Your goal:
All of the entries need to be repeated exactly. Leave nothing out.

::::

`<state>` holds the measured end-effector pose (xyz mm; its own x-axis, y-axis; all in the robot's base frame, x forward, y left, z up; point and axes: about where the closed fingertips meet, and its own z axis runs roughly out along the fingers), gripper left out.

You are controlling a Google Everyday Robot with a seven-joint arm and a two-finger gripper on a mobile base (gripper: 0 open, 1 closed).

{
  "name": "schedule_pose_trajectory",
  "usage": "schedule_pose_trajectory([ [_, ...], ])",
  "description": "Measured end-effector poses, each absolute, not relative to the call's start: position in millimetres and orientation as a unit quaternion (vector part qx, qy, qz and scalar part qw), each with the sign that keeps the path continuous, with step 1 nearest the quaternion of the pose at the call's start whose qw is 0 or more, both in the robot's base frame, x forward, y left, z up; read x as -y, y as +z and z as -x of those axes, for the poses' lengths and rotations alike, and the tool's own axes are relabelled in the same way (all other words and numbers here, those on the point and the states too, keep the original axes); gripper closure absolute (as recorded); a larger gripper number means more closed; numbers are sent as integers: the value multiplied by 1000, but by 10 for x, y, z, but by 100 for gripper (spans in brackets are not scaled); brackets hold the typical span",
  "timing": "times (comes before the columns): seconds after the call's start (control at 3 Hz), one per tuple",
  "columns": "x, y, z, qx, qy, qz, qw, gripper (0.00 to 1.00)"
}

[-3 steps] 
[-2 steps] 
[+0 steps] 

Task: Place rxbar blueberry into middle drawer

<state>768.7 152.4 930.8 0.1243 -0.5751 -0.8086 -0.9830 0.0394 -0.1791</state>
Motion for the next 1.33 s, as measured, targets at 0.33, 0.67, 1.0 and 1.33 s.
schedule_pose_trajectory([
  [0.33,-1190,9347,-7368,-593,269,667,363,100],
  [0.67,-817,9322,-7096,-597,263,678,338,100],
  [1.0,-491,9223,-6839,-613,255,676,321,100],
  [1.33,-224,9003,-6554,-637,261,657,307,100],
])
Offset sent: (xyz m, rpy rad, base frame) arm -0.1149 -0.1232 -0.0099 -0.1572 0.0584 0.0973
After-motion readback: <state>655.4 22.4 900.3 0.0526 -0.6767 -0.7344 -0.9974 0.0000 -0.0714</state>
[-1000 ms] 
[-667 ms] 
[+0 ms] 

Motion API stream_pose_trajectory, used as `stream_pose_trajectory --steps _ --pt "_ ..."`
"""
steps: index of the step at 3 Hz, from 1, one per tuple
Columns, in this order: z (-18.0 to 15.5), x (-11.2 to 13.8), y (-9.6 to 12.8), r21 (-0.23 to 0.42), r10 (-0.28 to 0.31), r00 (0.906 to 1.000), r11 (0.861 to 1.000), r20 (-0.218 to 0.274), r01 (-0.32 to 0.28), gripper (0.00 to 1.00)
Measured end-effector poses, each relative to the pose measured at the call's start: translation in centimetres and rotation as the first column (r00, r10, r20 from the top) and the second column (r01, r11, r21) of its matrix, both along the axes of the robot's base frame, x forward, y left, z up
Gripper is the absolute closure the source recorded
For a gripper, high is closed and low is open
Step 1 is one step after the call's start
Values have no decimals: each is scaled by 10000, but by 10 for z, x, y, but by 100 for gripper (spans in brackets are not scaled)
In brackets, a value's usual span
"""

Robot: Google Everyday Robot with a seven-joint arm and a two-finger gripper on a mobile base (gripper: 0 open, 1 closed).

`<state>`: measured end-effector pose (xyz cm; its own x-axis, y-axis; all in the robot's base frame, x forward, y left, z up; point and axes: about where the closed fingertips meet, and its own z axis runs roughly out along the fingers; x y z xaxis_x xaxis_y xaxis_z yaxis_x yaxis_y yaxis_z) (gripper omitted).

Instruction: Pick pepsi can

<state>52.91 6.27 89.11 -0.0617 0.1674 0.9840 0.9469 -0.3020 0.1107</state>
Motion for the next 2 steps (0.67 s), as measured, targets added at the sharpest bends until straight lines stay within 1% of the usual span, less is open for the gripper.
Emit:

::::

Solution to the exercise:
`<state>` holds the measured end-effector pose (xyz mm; its own x-axis, y-axis; all in the robot's base frame, x forward, y left, z up; point and axes: about where the closed fingertips meet, and its own z axis runs roughly out along the fingers), gripper left out.

You are controlling a Google Everyday Robot with a seven-joint arm and a two-finger gripper on a mobile base (gripper: 0 open, 1 closed).

{
  "name": "schedule_pose_trajectory",
  "usage": "schedule_pose_trajectory([ [_, ...], ])",
  "description": "Measured end-effector poses, each absolute, not relative to the call's start: position in millimetres and orientation as a unit quaternion (vector part qx, qy, qz and scalar part qw), each with the sign that keeps the path continuous, with step 1 nearest the quaternion of the pose at the call's start whose qw is 0 or more, both in the robot's base frame, x forward, y left, z up; read x as -y, y as +z and z as -x of those axes, for the poses' lengths and rotations alike, and the tool's own axes are relabelled in the same way (all other words and numbers here, those on the point and the states too, keep the original axes); gripper closure absolute (as recorded); a larger gripper number means more closed; numbers are sent as integers: the value multiplied by 1000, but by 10 for x, y, z, but by 100 for gripper (spans in brackets are not scaled); brackets hold the typical span",
  "timing": "times (comes before the columns): seconds after the call's start (control at 3 Hz), one per tuple",
  "columns": "x, y, z, qx, qy, qz, qw, gripper (0.00 to 1.00)"
}

[-3 steps] 
[-2 steps] 
[+0 steps] 

Task: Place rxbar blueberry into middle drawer

<state>768.7 152.4 930.8 0.1243 -0.5751 -0.8086 -0.9830 0.0394 -0.1791</state>
Motion for the next 1.33 s, as measured, targets at 0.33, 0.67, 1.0 and 1.33 s.
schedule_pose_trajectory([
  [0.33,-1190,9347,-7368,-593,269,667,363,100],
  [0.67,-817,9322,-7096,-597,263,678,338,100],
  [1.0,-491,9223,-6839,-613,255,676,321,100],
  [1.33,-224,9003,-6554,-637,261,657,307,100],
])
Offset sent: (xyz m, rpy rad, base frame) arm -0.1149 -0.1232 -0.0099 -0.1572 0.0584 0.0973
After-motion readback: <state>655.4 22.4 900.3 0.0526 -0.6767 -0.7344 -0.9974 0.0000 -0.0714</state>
[-1000 ms] 
[-667 ms] 
[+0 ms] 

Motion API stream_pose_trajectory, used as `stream_pose_trajectory --steps _ --pt "_ ..."`
"""
steps: index of the step at 3 Hz, from 1, one per tuple
Columns, in this order: z (-18.0 to 15.5), x (-11.2 to 13.8), y (-9.6 to 12.8), r21 (-0.23 to 0.42), r10 (-0.28 to 0.31), r00 (0.906 to 1.000), r11 (0.861 to 1.000), r20 (-0.218 to 0.274), r01 (-0.32 to 0.28), gripper (0.00 to 1.00)
Measured end-effector poses, each relative to the pose measured at the call's start: translation in centimetres and rotation as the first column (r00, r10, r20 from the top) and the second column (r01, r11, r21) of its matrix, both along the axes of the robot's base frame, x forward, y left, z up
Gripper is the absolute closure the source recorded
For a gripper, high is closed and low is open
Step 1 is one step after the call's start
Values have no decimals: each is scaled by 10000, but by 10 for z, x, y, but by 100 for gripper (spans in brackets are not scaled)
In brackets, a value's usual span
"""

Robot: Google Everyday Robot with a seven-joint arm and a two-finger gripper on a mobile base (gripper: 0 open, 1 closed).

`<state>`: measured end-effector pose (xyz cm; its own x-axis, y-axis; all in the robot's base frame, x forward, y left, z up; point and axes: about where the closed fingertips meet, and its own z axis runs roughly out along the fingers; x y z xaxis_x xaxis_y xaxis_z yaxis_x yaxis_y yaxis_z) (gripper omitted).

Instruction: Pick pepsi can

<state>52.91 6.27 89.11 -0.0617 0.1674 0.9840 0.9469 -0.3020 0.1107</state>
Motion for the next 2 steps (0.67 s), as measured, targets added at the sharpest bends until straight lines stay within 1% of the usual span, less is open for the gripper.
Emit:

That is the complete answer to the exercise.